The function BS()
defines The Birnbaum-Saunders,
a two parameter distribution, for a gamlss.family
object
to be used in GAMLSS fitting
using the function gamlss()
.
Value
Returns a gamlss.family object which can be used to fit a
BS distribution in the gamlss()
function.
Details
The Birnbaum-Saunders with parameters mu
and sigma
has density given by
\(f(x|\mu,\sigma) = \frac{x^{-3/2}(x+\mu)}{2\sigma\sqrt{2\pi\mu}} \exp\left(\frac{-1}{2\sigma^2}(\frac{x}{\mu}+\frac{\mu}{x}-2)\right)\)

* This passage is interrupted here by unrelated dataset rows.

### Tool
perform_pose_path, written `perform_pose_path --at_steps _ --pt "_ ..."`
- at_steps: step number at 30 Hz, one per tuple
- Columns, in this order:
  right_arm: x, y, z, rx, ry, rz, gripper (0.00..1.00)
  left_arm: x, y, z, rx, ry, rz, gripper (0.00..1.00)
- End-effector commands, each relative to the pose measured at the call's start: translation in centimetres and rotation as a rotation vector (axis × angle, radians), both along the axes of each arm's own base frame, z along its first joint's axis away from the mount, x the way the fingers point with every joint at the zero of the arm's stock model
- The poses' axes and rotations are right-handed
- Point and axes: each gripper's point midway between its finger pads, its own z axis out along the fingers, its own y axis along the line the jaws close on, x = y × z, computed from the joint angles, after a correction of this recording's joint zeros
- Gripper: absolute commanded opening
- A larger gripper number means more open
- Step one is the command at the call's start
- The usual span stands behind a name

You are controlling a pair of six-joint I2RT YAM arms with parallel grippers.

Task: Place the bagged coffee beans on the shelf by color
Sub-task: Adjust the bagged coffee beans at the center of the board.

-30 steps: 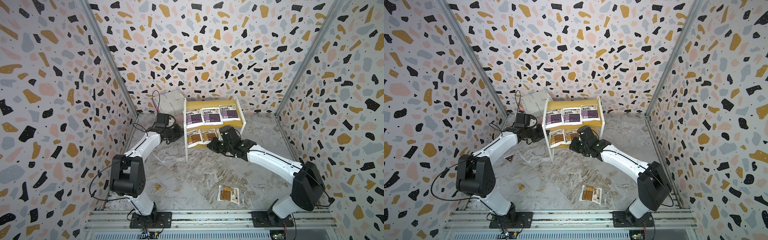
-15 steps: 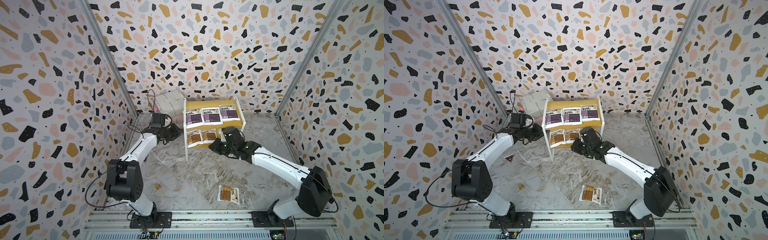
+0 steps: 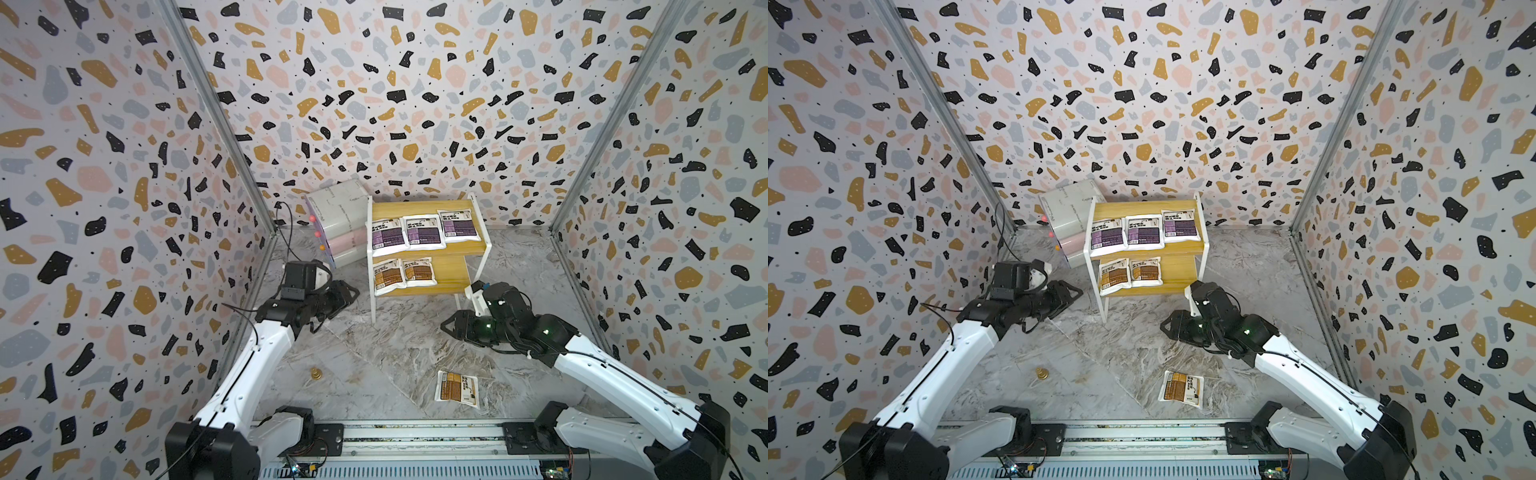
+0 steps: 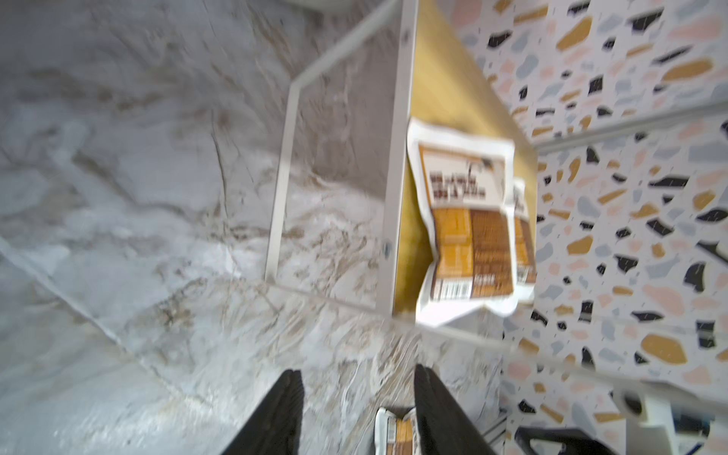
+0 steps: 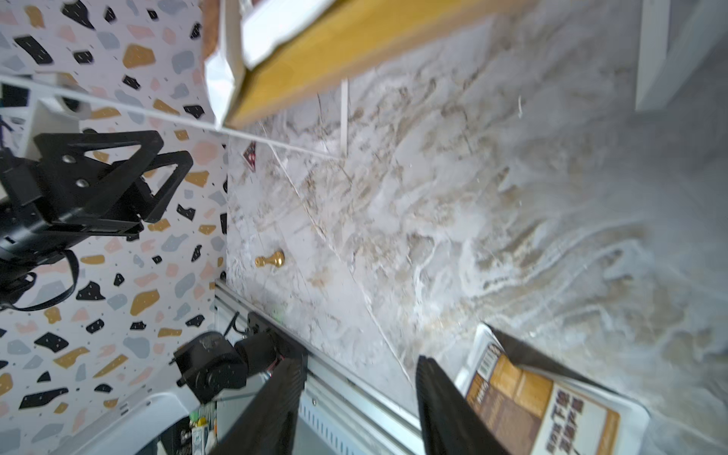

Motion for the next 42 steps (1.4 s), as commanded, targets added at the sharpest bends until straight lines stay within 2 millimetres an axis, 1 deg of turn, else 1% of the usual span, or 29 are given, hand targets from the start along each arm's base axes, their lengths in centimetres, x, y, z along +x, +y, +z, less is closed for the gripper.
perform_pose_path --at_steps 1,4,5,7,8,10,12,14,16,18,19,20,22,23,24,27,28,30,32,34,38,40,42 --pt "-4.4 -1.9 -3.1 -0.047 0.175 0.053 0.56 -4.7 -2.3 -1.5 0.005 0.056 -0.098 0.54" --pt "-5.9 -3.7 -4.1 -0.048 0.199 0.008 0.58 -8.1 -4.3 -3.3 0.012 0.091 -0.188 0.61" --pt "-6.2 -4.1 -4.5 -0.049 0.208 -0.005 0.59 -9.0 -4.8 -3.8 0.004 0.106 -0.21 0.62" --pt "-7.5 -5.2 -5.7 -0.062 0.279 -0.049 0.6 -10.8 -5.9 -5.2 -0.028 0.147 -0.254 0.67" --pt "-8.0 -5.4 -6.1 -0.057 0.306 -0.062 0.61 -11.5 -6.2 -5.8 -0.057 0.186 -0.245 0.68" --pt "-8.6 -6.0 -6.8 -0.05 0.318 -0.079 0.64 -12.6 -6.9 -6.8 -0.084 0.193 -0.275 0.7" --pt "-9.5 -7.0 -7.8 -0.076 0.34 -0.091 0.67 -13.6 -7.1 -7.7 -0.09 0.206 -0.289 0.73" --pt "-10.4 -7.4 -8.9 -0.084 0.381 -0.09 0.72 -14.3 -7.2 -8.2 -0.112 0.222 -0.289 0.75" --pt "-11.0 -7.6 -9.7 -0.084 0.399 -0.08 0.79 -14.7 -7.3 -8.5 -0.128 0.233 -0.281 0.81" --pt "-11.5 -7.6 -9.9 -0.077 0.418 -0.064 0.8 -14.9 -7.3 -8.6 -0.127 0.25 -0.277 0.82" --pt "-11.7 -7.2 -9.9 -0.061 0.428 -0.048 0.8 -14.7 -7.5 -8.2 -0.13 0.24 -0.279 0.82" --pt "-11.8 -6.9 -9.9 -0.048 0.429 -0.029 0.84 -14.5 -7.7 -8.0 -0.129 0.225 -0.286 0.85" --pt "-12.3 -7.0 -10.3 -0.063 0.454 -0.006 0.85 -14.2 -7.8 -8.3 -0.11 0.226 -0.283 0.89" --pt "-12.6 -7.0 -10.3 -0.063 0.469 0.004 0.87 -14.1 -8.0 -8.4 -0.117 0.234 -0.284 0.99" --pt "-12.7 -6.8 -10.1 -0.058 0.477 0.01 0.89 -13.9 -8.4 -8.4 -0.135 0.233 -0.286 1.0" --pt "-12.1 -6.9 -9.4 -0.064 0.44 0.0 0.93 -13.1 -9.4 -8.2 -0.151 0.206 -0.313 1.0" --pt "-12.0 -6.8 -9.3 -0.066 0.444 -0.007 0.99 -13.0 -9.5 -8.3 -0.134 0.204 -0.328 1.0" --pt "-11.7 -6.1 -9.0 -0.042 0.456 -0.01 0.99 -12.9 -10.1 -8.1 -0.118 0.211 -0.375 1.0" --pt "-11.4 -5.9 -8.8 -0.039 0.447 -0.015 0.99 -12.9 -10.5 -8.3 -0.103 0.227 -0.401 1.0" --pt "-11.5 -6.0 -8.6 -0.046 0.455 -0.027 0.99 -12.8 -10.5 -8.6 -0.087 0.242 -0.408 1.0" --pt "-11.8 -5.6 -7.5 -0.019 0.456 -0.021 0.99 -12.3 -10.5 -8.1 -0.081 0.217 -0.392 1.0" --pt "-12.1 -5.2 -7.4 -0.005 0.473 -0.001 0.99 -11.9 -10.4 -8.2 -0.061 0.19 -0.388 1.0" --pt "-12.3 -4.7 -7.4 0.009 0.497 0.018 0.99 -11.8 -10.2 -8.7 -0.056 0.215 -0.37 1.0"
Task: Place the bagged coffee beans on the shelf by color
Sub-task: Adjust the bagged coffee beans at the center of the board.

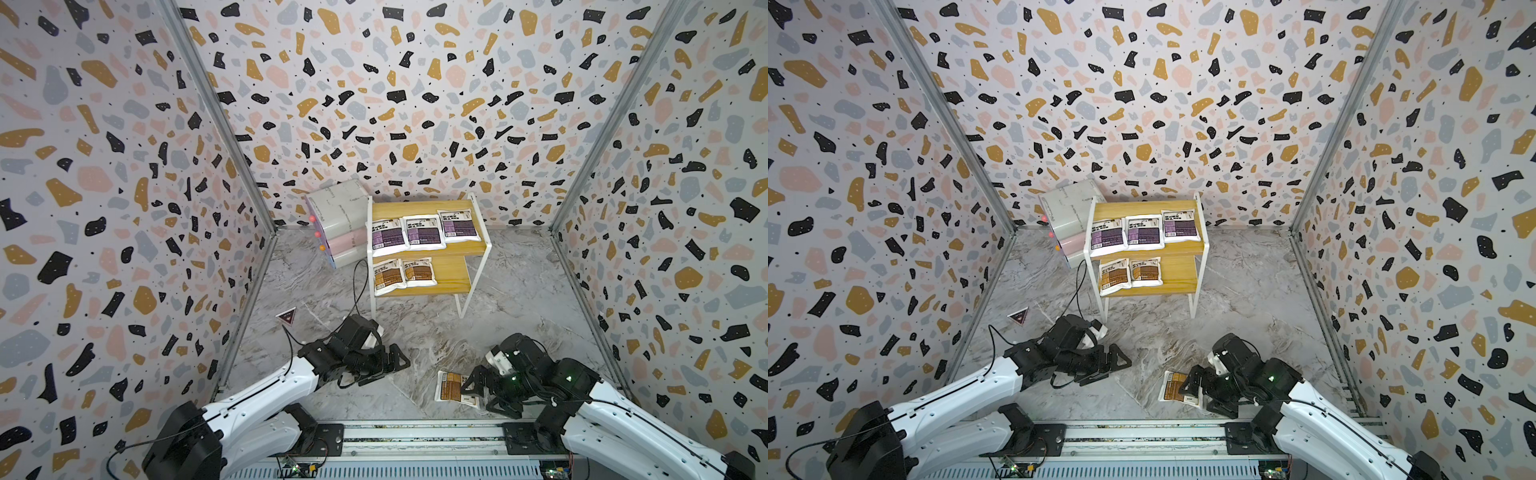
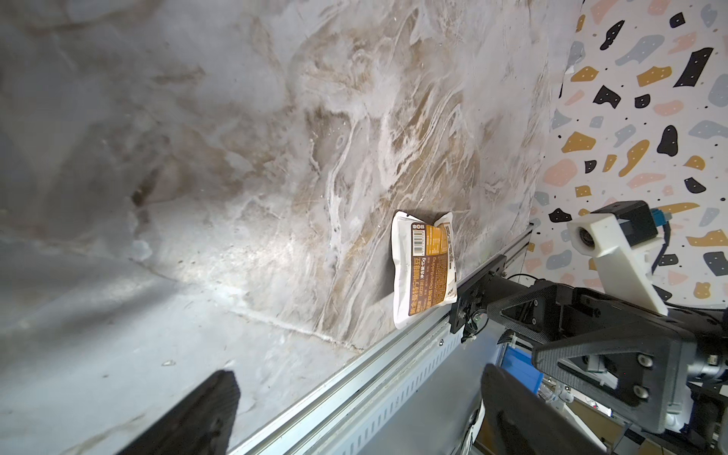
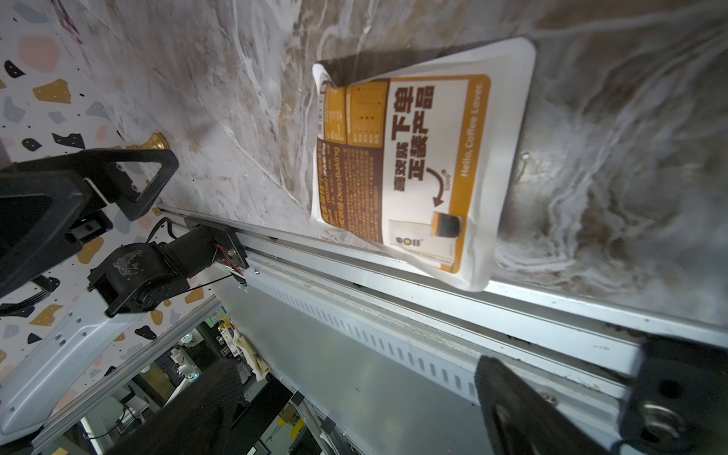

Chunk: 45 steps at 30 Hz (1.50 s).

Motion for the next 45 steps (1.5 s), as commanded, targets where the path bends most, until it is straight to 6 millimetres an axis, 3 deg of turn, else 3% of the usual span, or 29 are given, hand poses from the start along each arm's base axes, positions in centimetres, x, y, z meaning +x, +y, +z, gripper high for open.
perform_pose_path --at_steps 1,13,24,27,37,41,45 --pt "-0.2 1.3 1.4 0.054 0.023 0.02 0.99 1.0 -0.7 1.1 -0.027 -0.05 -0.002 1.0" --pt "-0.2 4.0 1.0 0.061 0.023 0.074 0.99 1.5 -0.2 1.3 -0.014 -0.048 -0.023 1.0" --pt "0.0 4.5 -2.2 0.041 0.016 0.058 0.99 0.6 1.4 1.7 -0.006 -0.077 -0.03 1.0" --pt "0.6 4.6 -3.2 0.033 0.003 0.029 0.99 0.5 1.9 1.9 -0.01 -0.083 -0.022 1.0" --pt "4.5 4.9 -3.1 -0.006 -0.075 -0.021 0.99 -0.3 2.7 2.2 -0.004 -0.072 -0.04 1.0" --pt "6.7 6.1 -2.0 -0.006 -0.113 0.015 0.99 -0.4 2.6 2.1 -0.02 -0.065 -0.028 1.0" --pt "7.5 8.0 -1.9 0.005 -0.095 0.076 0.99 -0.7 2.1 1.4 -0.065 -0.018 -0.015 1.0"
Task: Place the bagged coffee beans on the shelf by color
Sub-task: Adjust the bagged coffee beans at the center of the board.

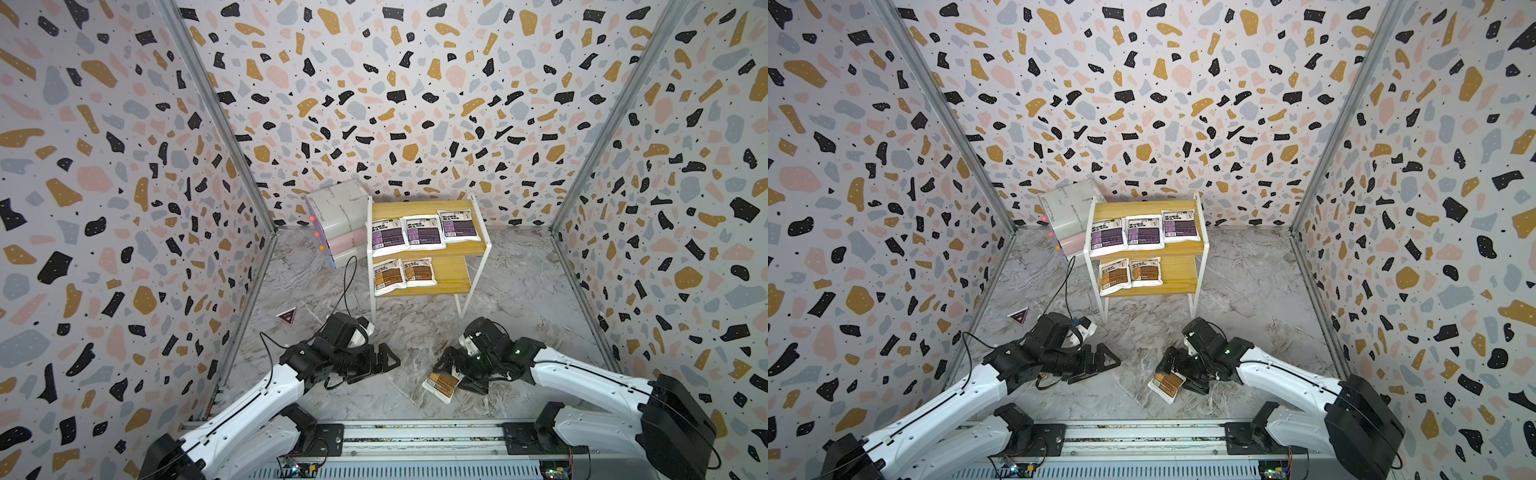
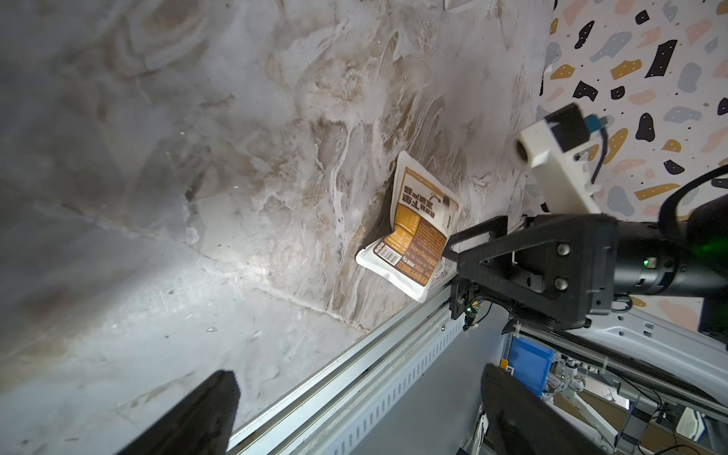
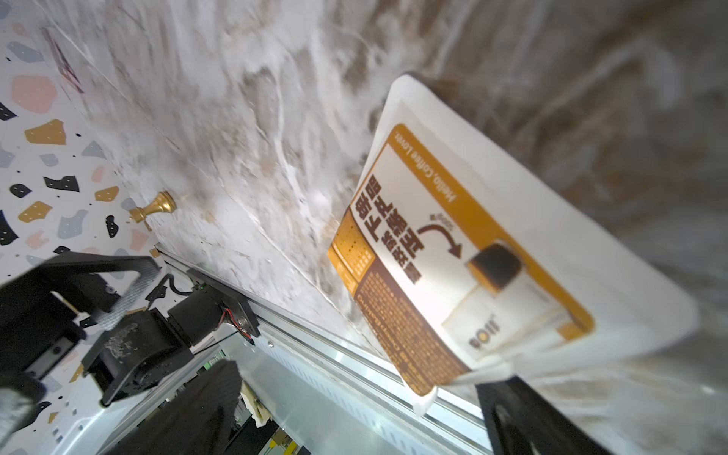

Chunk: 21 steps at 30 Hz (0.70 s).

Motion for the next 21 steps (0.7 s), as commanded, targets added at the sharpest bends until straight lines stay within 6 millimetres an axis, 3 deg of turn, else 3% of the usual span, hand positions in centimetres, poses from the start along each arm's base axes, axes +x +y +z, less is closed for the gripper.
perform_pose_path --at_steps 1,4,11,15,21 --pt "0.6 1.4 1.0 0.032 -0.031 0.073 0.99 -0.4 -0.6 -0.3 -0.056 0.025 -0.009 1.0" --pt "0.4 1.0 1.2 0.028 -0.047 0.074 0.99 -0.4 -0.8 -0.7 -0.078 0.055 0.018 1.0" --pt "-1.9 -1.5 0.1 0.019 -0.026 0.059 0.96 0.2 -1.7 -1.7 -0.137 0.086 0.041 0.98" --pt "-2.3 -2.3 -0.7 0.031 -0.028 0.01 0.89 1.1 -2.7 -1.6 -0.164 0.074 0.026 0.95" --pt "-2.1 -1.8 -1.2 0.039 -0.043 -0.004 0.77 2.0 -3.7 -2.1 -0.15 0.099 -0.002 0.89"
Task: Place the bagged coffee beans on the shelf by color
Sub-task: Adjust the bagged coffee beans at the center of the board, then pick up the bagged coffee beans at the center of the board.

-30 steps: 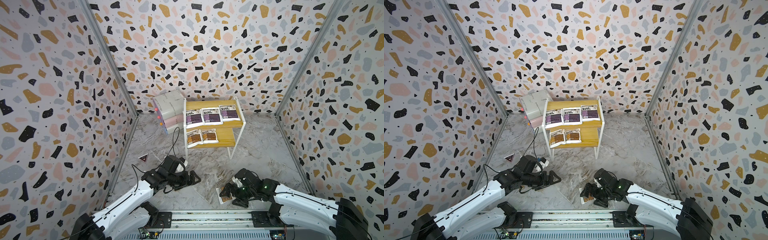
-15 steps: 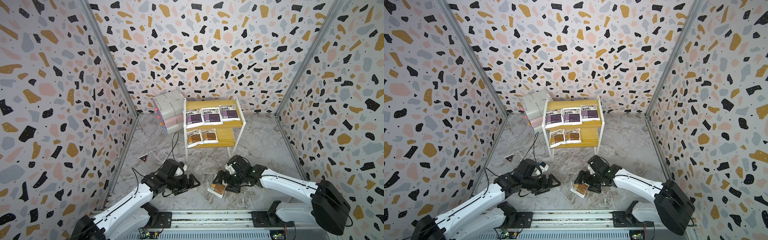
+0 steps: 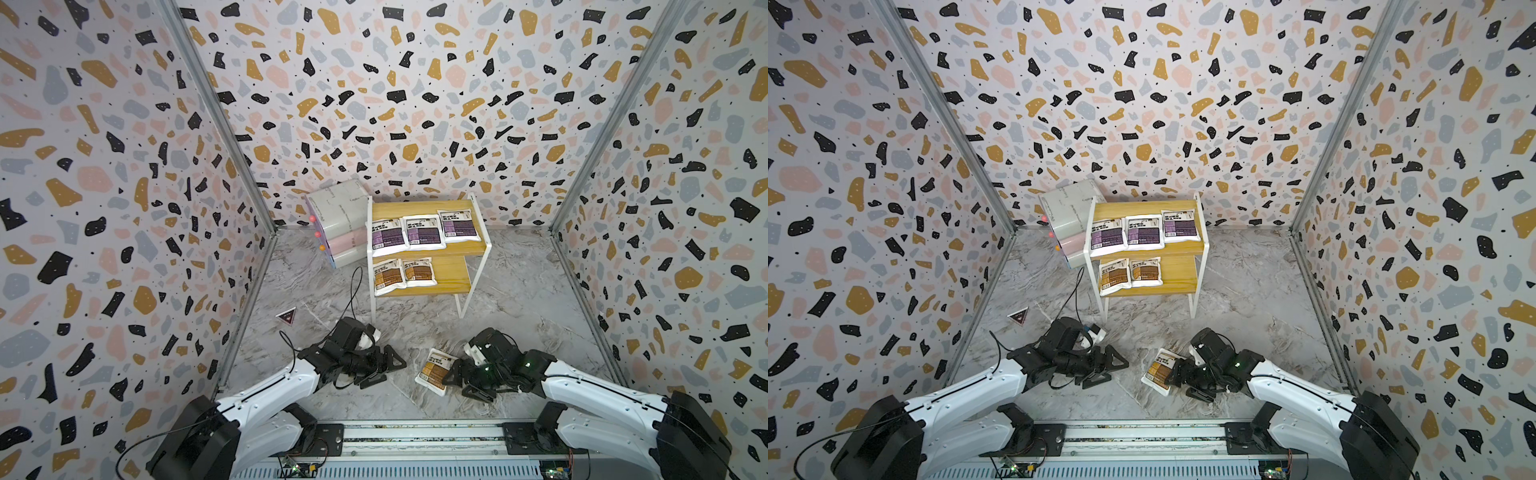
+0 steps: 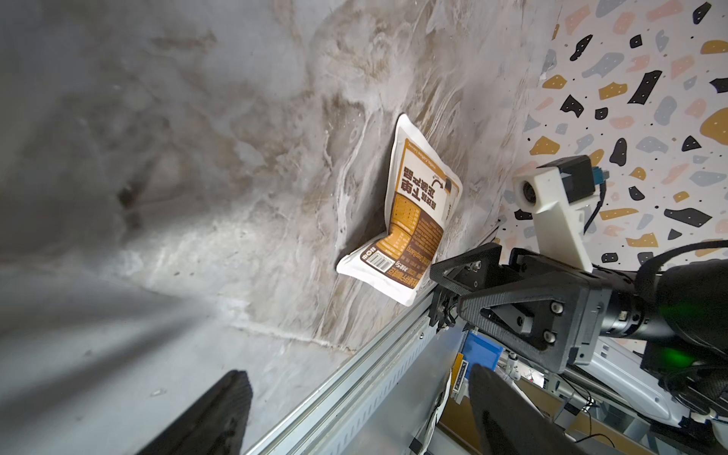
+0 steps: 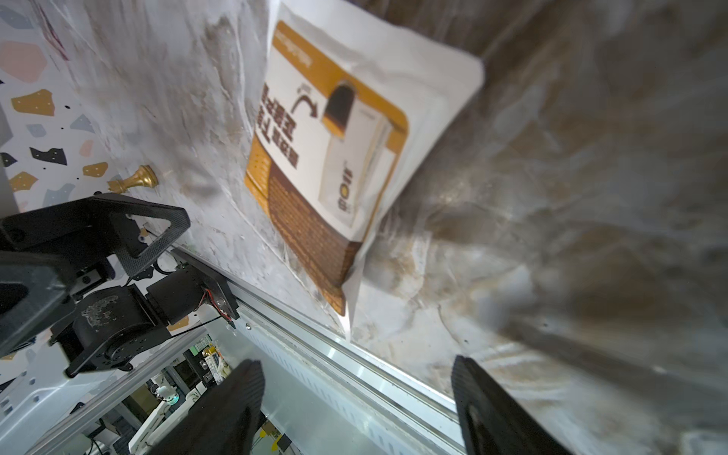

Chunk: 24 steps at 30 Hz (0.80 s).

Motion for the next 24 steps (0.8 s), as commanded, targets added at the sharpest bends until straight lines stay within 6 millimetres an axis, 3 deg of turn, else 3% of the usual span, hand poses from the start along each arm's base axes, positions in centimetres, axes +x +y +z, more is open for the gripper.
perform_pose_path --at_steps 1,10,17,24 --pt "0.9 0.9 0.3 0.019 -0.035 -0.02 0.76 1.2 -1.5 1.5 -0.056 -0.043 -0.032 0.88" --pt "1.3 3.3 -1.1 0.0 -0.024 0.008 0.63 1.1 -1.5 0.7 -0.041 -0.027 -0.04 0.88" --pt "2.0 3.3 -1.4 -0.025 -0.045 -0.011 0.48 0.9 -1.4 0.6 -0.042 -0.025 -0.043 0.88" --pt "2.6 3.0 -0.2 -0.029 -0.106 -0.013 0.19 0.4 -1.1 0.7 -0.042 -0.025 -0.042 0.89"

for \(x>0\), \(\mu>0\) and \(\sigma>0\). In this parameterization \(\mu\) is the median of \(X\), \(E(X)=\mu(1+\sigma^2/2)\) and \(Var(X)=(\mu\sigma)^2(1+5\sigma^2/4)\). The functions proposed here corresponds to the functions created by Roquim et al. (2021) with minor modifications to obtain correct log-likelihoods and random samples.
References
Birnbaum, Z.W. and Saunders, S.C. (1969a). A new family of life distributions. J. Appl. Prob., 6, 319-327.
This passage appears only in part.